の新生RNA FISHによる転写分析

胎盤は、1胚体外系統、栄養外胚葉に由来します。内部細胞塊を覆う極性栄養外胚葉が、後に二次TGCsに分化増殖し続けている間ペリ移植マウス胚盤胞では、壁画栄養外胚葉細胞は、初代​​栄養膜巨細胞（TGCs）に分化します。 TGCsは、胎盤の開発に重要な役割を果たし、妊娠の成功のために不可欠です。移植後の開発中に特定の遺伝子の転写調節の検討TGCs開発への洞察を与えることができます。
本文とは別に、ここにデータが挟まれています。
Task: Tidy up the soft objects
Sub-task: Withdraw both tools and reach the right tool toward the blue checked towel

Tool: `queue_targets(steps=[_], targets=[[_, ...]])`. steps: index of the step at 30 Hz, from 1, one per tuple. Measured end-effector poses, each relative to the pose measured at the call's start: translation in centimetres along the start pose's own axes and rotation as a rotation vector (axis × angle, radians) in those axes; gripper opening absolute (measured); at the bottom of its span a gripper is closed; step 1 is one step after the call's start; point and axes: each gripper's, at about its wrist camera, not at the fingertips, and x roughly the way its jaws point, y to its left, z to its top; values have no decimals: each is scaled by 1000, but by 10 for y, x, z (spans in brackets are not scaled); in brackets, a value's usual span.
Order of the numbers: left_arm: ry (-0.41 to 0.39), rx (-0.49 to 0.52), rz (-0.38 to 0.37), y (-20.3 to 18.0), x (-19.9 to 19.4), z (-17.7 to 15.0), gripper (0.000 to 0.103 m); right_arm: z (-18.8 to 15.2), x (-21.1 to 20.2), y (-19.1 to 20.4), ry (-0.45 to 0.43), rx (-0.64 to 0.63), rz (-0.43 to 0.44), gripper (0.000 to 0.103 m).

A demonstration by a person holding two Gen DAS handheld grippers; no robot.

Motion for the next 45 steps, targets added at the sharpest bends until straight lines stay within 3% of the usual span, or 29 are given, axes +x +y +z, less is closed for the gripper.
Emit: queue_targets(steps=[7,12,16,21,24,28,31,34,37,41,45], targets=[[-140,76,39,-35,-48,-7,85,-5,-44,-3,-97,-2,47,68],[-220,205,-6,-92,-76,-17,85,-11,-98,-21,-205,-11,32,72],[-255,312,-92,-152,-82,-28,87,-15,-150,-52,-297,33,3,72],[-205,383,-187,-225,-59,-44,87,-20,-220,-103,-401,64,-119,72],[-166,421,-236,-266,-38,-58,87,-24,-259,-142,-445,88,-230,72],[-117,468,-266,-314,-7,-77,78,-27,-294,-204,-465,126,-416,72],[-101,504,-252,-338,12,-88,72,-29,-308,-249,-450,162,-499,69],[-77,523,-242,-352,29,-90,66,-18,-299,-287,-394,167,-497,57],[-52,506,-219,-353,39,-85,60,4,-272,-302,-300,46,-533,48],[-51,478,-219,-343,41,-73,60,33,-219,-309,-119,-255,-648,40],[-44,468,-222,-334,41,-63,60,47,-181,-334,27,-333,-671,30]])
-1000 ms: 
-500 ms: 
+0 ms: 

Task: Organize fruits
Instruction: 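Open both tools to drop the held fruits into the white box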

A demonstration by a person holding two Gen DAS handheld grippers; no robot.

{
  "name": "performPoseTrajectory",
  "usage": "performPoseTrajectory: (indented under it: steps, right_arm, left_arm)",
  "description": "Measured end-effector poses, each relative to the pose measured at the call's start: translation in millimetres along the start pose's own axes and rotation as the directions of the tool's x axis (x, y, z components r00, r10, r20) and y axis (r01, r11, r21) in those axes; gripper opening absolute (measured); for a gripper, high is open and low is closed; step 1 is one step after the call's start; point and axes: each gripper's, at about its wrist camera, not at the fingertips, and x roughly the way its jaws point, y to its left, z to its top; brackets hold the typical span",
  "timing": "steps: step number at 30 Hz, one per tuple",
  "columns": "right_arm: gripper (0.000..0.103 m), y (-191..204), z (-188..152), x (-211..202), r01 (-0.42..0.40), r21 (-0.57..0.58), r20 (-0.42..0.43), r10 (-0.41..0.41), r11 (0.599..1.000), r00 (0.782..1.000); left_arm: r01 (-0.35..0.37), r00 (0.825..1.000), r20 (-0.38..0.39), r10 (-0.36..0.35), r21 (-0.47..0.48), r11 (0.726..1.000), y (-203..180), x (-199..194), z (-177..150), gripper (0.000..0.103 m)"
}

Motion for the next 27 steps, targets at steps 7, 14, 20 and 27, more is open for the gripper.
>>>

極性栄養外胚葉由来妊娠（E7-7.5）の7-7.5日目の胚からの栄養膜円錐（EPC）の細胞は、二次TGCs ¹に分化します。 TGCsの数は、この段階では非常に低いがTGCsはE7で胚のクリオスタット切片上で、 その場で研究することができます。二次TGCsを分析する代替手段E7胚から個々のEPCの短期培養を使用することです秒。我々は、新生転写産物を可視化するために、in situハイブリダイゼーション（RNA FISH）、蛍光を使用して、単一細胞レベルでのインビボおよびインビトロの両方において目的の遺伝子の転写状態を調査する手法を提案します。この技術は、遺伝子発現の直接的な読み出しを提供し、大endoreplicating細胞ひとつは、TGCの染色体の状態の評価を可能にします。実際、TGCsの分化の重要な特徴は、それらが細胞周期を終了し、endoreplication.Thisアプローチの複数ラウンドを受けることである常染色体および/または性染色体から発現される任意の遺伝子の発現を検出するために適用することができ、発達に重要な情報を提供することができますメカニズムだけでなく、胎盤の疾患。